🤖 AI Summary
Cardiac catheterization remains highly operator-dependent, leading to procedural fatigue, excessive radiation exposure, and inter-operator variability in outcomes. To address the limited autonomy of existing robotic systems, this work proposes a multimodal, goal-conditioned vision–action transfer framework. It introduces the first joint embedding of intravascular visual observations and joystick kinematics, coupled with a goal-conditioning mechanism that enables anatomy-aware, interpretable, and controllable autonomous navigation. The method integrates behavioral cloning and autoregressive action prediction, fusing multimodal features and conditioning action generation on anatomical targets. Experiments on synthetic vascular phantoms demonstrate that the model achieves action prediction accuracy comparable to a kinematics-only baseline while establishing robust semantic associations between visual perception and control policies. These results validate the efficacy and clinical potential of the proposed multimodal autonomous navigation architecture.
📝 Abstract
Cardiac catheterization remains a cornerstone of minimally invasive interventions, yet it continues to rely heavily on manual operation. Despite advances in robotic platforms, existing systems are predominantly follow-leader in nature, requiring continuous physician input and lacking intelligent autonomy. This dependency contributes to operator fatigue, more radiation exposure, and variability in procedural outcomes.
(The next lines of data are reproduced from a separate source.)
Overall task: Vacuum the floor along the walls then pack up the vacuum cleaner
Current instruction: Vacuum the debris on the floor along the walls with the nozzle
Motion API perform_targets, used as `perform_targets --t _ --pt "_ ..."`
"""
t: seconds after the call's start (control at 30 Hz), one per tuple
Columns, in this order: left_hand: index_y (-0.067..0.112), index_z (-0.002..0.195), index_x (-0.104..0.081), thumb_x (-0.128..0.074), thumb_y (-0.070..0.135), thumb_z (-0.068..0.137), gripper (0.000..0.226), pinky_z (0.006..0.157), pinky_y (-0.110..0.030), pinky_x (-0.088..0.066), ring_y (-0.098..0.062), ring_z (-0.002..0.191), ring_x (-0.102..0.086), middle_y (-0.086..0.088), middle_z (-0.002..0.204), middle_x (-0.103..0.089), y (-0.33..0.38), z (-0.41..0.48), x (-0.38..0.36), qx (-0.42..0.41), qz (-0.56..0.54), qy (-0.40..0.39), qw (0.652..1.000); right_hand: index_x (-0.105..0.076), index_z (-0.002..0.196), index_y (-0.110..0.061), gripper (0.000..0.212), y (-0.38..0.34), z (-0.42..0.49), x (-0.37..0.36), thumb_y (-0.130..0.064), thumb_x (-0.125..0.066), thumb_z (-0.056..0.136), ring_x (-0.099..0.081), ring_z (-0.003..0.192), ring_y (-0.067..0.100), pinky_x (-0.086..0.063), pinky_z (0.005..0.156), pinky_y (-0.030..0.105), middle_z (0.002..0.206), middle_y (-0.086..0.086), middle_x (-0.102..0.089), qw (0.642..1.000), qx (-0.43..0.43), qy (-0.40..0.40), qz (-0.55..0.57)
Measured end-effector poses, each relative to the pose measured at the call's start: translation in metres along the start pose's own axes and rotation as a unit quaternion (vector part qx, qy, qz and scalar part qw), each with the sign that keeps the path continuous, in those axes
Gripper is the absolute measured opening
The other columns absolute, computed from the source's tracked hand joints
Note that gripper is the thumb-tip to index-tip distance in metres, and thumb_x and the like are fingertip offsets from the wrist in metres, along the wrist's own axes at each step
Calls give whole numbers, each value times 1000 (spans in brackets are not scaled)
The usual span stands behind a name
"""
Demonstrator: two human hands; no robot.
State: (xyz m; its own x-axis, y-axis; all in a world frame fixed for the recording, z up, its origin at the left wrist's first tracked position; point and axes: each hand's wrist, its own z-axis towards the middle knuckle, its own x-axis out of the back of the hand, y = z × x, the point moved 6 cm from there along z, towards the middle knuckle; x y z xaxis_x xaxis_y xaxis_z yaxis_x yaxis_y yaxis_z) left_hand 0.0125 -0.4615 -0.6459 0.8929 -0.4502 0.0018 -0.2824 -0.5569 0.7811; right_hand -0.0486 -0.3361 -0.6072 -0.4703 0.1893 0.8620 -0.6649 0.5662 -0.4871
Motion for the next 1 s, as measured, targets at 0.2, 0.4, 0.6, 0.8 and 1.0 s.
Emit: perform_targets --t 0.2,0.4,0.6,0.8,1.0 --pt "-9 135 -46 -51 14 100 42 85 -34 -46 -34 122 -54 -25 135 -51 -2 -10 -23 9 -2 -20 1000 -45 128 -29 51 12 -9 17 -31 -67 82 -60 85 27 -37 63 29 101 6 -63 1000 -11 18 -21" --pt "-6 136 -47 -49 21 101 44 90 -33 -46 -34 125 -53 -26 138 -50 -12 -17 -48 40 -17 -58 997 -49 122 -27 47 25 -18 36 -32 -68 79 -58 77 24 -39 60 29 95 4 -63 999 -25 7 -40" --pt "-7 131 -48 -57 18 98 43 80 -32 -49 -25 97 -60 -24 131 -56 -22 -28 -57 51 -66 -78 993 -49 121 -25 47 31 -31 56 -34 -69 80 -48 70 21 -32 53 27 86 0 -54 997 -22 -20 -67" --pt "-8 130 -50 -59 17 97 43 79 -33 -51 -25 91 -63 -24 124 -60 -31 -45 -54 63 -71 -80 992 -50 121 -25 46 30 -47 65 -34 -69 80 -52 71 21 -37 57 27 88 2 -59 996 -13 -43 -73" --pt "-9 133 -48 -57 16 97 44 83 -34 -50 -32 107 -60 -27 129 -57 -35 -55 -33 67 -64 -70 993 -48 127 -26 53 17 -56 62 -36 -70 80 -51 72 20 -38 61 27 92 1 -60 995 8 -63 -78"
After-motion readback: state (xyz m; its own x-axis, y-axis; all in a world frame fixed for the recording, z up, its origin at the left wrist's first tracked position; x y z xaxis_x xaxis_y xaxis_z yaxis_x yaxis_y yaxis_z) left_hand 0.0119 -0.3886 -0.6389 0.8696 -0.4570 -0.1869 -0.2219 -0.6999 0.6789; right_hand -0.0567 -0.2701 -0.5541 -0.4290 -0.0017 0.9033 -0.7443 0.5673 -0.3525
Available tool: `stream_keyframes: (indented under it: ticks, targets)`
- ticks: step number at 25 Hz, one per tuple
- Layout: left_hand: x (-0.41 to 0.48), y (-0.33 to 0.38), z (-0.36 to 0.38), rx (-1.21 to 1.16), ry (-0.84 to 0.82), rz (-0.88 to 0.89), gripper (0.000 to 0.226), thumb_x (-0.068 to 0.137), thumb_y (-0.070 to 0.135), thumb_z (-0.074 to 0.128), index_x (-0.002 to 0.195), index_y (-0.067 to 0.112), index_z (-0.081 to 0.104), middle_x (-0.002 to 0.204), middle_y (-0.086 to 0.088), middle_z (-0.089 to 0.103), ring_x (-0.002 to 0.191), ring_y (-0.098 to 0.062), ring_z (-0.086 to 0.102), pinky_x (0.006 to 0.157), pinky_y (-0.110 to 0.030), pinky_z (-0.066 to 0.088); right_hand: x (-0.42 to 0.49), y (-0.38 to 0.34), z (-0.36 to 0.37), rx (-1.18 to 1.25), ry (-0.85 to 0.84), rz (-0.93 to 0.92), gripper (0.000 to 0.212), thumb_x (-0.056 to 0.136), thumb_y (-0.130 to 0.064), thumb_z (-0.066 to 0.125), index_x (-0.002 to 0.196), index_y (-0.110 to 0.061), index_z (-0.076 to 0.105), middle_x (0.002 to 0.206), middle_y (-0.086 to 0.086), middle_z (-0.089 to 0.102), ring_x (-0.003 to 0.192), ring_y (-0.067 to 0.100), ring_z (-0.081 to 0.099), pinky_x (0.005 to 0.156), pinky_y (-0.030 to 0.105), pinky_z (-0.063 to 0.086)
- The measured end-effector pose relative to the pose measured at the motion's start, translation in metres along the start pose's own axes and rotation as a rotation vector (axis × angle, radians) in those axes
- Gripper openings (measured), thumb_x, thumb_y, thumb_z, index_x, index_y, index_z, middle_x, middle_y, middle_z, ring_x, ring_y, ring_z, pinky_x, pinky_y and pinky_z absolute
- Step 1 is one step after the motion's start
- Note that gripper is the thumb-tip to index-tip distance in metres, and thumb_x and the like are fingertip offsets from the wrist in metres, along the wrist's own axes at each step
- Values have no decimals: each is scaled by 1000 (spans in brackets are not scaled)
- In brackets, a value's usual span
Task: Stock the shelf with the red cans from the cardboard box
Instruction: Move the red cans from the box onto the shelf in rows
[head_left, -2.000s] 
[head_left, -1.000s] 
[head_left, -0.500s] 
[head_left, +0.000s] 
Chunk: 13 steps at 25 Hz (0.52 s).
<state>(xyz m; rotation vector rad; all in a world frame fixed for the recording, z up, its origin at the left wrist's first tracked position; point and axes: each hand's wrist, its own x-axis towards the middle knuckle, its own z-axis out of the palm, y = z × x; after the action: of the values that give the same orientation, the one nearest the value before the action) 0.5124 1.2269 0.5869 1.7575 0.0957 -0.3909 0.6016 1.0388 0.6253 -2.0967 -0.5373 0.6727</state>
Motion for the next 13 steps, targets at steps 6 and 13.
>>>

This work moves towards autonomous catheter navigation by introducing DINO-CVA, a multimodal goal-conditioned behavior cloning framework. The proposed model fuses visual observations and joystick kinematics into a joint embedding space, enabling policies that are both vision-aware and kinematic-aware. Actions are predicted autoregressively from expert demonstrations, with goal conditioning guiding navigation toward specified destinations. A robotic experimental setup with a synthetic vascular phantom was designed to collect multimodal datasets and evaluate performance. Results show that DINO-CVA achieves high accuracy in predicting actions, matching the performance of a kinematics-only baseline while additionally grounding predictions in the anatomical environment. These findings establish the feasibility of multimodal, goal-conditioned architectures for catheter navigation, representing an important step toward reducing operator dependency and improving the reliability of catheterbased therapies.